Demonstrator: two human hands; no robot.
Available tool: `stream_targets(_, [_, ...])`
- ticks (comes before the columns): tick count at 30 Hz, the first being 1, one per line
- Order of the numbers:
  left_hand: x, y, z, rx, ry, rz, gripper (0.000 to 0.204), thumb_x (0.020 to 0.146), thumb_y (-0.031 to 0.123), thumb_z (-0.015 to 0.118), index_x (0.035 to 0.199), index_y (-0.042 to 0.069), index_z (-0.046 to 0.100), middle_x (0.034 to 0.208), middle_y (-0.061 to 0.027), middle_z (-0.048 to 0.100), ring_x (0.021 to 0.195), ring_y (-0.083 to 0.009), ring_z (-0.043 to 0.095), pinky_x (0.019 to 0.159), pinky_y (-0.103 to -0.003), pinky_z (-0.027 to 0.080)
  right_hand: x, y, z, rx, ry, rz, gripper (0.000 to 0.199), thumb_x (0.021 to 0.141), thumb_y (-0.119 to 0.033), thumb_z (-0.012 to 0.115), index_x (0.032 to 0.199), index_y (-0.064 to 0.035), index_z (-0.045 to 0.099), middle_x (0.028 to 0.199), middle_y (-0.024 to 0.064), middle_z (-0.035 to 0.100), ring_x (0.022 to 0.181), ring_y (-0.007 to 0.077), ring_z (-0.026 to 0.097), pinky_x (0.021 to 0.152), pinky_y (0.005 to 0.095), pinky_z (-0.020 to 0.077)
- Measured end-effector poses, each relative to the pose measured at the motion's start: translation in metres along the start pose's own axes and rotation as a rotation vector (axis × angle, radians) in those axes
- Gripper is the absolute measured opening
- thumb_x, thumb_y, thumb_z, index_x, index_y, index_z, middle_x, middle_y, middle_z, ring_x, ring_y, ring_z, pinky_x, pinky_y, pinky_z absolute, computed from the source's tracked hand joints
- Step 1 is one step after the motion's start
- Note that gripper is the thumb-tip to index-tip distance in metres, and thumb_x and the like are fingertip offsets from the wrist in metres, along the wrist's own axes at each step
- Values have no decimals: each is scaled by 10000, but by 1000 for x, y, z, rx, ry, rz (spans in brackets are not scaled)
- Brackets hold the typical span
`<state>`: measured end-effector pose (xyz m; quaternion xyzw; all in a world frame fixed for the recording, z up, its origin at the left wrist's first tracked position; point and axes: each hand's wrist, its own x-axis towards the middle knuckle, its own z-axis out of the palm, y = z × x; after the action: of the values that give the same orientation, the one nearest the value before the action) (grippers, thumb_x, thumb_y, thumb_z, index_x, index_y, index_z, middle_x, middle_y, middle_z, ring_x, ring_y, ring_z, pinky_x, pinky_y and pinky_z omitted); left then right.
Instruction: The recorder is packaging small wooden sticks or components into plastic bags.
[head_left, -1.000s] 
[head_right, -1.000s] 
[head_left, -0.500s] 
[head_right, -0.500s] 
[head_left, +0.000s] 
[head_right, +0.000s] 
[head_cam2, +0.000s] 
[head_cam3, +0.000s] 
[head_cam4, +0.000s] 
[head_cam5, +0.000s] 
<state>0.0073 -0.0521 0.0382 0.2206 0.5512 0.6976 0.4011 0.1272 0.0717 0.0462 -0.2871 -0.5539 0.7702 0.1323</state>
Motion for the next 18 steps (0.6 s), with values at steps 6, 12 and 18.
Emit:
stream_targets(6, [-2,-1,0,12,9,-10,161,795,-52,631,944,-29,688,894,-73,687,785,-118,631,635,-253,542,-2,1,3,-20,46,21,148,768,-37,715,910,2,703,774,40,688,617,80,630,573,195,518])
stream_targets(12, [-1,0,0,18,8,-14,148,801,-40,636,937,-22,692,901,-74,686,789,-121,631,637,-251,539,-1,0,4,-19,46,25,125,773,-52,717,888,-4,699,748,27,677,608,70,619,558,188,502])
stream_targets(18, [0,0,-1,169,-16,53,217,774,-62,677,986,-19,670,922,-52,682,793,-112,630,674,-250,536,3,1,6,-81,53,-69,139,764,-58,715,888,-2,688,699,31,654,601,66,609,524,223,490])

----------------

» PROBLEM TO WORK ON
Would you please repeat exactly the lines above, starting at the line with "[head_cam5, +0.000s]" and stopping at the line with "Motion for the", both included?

» SOLUTION TO THIS TASK
[head_cam5, +0.000s] 
<state>0.0073 -0.0521 0.0382 0.2206 0.5512 0.6976 0.4011 0.1272 0.0717 0.0462 -0.2871 -0.5539 0.7702 0.1323</state>
Motion for the next 18 steps (0.6 s), with values at steps 6, 12 and 18.

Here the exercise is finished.